Días atrás, Alan García dijo que los indultos a narcos no tenían nada de malo. Bien visto, quería decir que si volviera al sillón presidencial repetiría el plato de rebajar la pena a miles de peligrosos traficantes de droga ilícita. Ahora, una sala penal juzga a Manuel Facundo Chinguel por los beneficios otorgados, con burla de la ley, a presos condenados por la justicia, estableciendo así un poder judicial paralelo.
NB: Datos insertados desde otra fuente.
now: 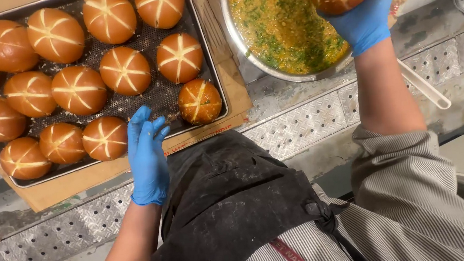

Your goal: Dipping scored bread rolls into a bowl of herb-infused liquid and placing them onto a tray.

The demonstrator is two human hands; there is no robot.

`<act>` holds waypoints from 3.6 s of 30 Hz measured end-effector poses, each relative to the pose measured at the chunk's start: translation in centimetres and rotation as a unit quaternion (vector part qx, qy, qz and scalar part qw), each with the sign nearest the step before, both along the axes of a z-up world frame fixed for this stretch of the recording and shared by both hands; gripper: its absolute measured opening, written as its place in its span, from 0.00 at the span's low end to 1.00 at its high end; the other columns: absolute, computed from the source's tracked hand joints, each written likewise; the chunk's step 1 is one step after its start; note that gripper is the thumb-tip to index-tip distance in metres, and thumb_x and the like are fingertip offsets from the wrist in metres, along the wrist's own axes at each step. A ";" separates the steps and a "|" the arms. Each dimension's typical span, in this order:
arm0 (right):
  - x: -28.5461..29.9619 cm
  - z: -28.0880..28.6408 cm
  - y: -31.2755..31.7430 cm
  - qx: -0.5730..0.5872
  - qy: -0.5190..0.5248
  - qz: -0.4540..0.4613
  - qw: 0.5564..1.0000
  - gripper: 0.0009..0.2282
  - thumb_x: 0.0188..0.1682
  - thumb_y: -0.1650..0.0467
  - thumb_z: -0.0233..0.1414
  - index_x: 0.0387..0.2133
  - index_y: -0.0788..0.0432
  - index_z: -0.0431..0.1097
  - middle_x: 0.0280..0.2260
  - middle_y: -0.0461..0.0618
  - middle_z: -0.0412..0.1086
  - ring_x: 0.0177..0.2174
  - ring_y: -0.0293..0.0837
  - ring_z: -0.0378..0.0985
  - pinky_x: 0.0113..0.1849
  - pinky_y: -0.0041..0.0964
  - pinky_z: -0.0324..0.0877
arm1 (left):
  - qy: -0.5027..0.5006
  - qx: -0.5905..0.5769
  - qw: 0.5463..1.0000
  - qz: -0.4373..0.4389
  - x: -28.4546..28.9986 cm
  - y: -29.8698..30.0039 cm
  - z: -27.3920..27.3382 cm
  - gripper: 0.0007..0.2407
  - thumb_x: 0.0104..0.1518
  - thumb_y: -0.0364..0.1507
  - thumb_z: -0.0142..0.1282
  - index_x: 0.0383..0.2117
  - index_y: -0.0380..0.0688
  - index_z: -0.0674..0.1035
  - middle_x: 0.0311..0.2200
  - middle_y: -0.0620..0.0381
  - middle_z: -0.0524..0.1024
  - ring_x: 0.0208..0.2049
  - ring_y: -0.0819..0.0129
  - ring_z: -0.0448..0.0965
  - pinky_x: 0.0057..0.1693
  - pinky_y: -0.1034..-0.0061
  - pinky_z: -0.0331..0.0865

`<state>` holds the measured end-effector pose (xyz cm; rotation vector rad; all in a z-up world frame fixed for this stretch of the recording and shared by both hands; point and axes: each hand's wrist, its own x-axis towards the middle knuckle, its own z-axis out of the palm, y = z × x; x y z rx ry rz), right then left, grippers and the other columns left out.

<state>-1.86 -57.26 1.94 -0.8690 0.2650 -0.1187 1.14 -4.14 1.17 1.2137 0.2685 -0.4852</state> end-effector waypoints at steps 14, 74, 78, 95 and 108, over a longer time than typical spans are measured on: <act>2.4 0.1 16.8 0.165 0.031 0.057 0.984 0.31 0.54 0.55 0.45 0.70 0.52 0.52 0.69 0.53 0.57 0.68 0.56 0.61 0.66 0.63 0.63 | -0.063 0.038 0.970 -0.231 2.5 -6.9 0.5 0.22 0.68 0.36 0.49 0.66 0.40 0.67 0.63 0.52 0.69 0.62 0.66 0.69 0.67 0.68 0.63; -1.5 2.7 23.5 0.285 -0.094 0.001 0.954 0.33 0.53 0.53 0.51 0.72 0.45 0.53 0.67 0.60 0.58 0.67 0.59 0.60 0.65 0.65 0.57 | -0.383 0.099 0.873 -0.286 0.6 -9.4 5.2 0.36 0.62 0.29 0.60 0.74 0.37 0.50 0.76 0.41 0.45 0.78 0.49 0.45 0.78 0.58 0.44; -2.2 3.8 17.1 0.243 -0.138 -0.059 0.958 0.34 0.48 0.55 0.57 0.68 0.51 0.58 0.62 0.59 0.62 0.62 0.60 0.66 0.64 0.65 0.63 | -0.248 0.019 0.937 -0.247 0.6 -8.7 4.7 0.32 0.65 0.28 0.52 0.74 0.40 0.50 0.75 0.46 0.50 0.75 0.54 0.54 0.76 0.61 0.51; 2.7 0.7 4.4 -0.851 0.056 0.199 0.483 0.43 0.36 0.52 0.64 0.69 0.43 0.58 0.69 0.63 0.49 0.66 0.70 0.51 0.59 0.74 0.51 | -0.102 0.069 0.989 -0.085 0.2 -3.4 1.0 0.24 0.67 0.26 0.44 0.70 0.42 0.56 0.69 0.53 0.57 0.66 0.61 0.64 0.67 0.64 0.64; 5.3 0.2 0.1 -0.739 0.154 0.221 0.618 0.37 0.33 0.58 0.65 0.62 0.46 0.66 0.58 0.68 0.59 0.53 0.67 0.69 0.54 0.54 0.69 | -0.082 0.060 0.994 -0.046 -0.4 -2.1 1.4 0.22 0.69 0.28 0.43 0.69 0.40 0.58 0.69 0.52 0.58 0.65 0.61 0.66 0.67 0.64 0.65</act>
En el juicio varios reos han reconocido que recibieron, también al margen de la ley, beneficios penitenciarios. Entre las revelaciones de exprisioneros surge su vinculación no solo con Chinguel, aprista nombrado por García para presidir la Comisión de Indultos, sino también con el Partido Aprista. Algunos han declarado que al salir en libertad realizaron para el Apra reparto de víveres en pueblos jóvenes.
Otros aprovecharon el beneficio otorgado por el entonces presidente de la República para reanudar su actividad en el negocio más sucio del mundo. Tal es el caso del colombiano Ramiro Castro Mendoza, quien, condenado por enviar droga a la Argentina, salió libre en el 2009 gracias a la conmutación por García, pero fue apresado en el 2012 por remitir droga a Holanda. Gallina que come huevo…
García defendió inicialmente a Chinguel, a quien calificó de probo. Era su hombre de confianza en indultos y conmutaciones, aparte de Dios, con quien García consultaba, según afirmó, cada caso. Alguna vez he preguntado si era el Supremo Hacedor quien fijaba la tarifa correspondiente.
Lo cierto es que los beneficios profusamente dictados por el jefe aprista estimularon e inmunizaron el narcotráfico. No lo hizo sin duda por un arranque generoso del corazón. Esa complicidad acrecentó el peligro de que el Perú se convierta en un narcoestado, con los efectos de violencia, crimen y corrupción que eso acarrea.
Alan García debe ser enjuiciado y condenado por ese delito. La cúpula del Apra defiende a García con el alegato de que sus enemigos políticos buscan inhabilitarlo para las elecciones del 2016. El juicio por las narcoindulgencias demuestra que él está moralmente inhabilitado.
El hombre que ordenó la matanza de El Frontón y de Bagua, en este caso con la venia y justificación de Yehude Simon y Mercedes Cabanillas, está asimismo políticamente desahuciado por la opinión pública. Lo demuestran todas las encuestas, todas.
El Apra tiene un antiguo historial de vínculos con el narcotráfico. Hoy, a la vista de los vínculos de la política –de derecha e izquierda– con el crimen organizado por la droga, ese nexo es más peligroso que nunca.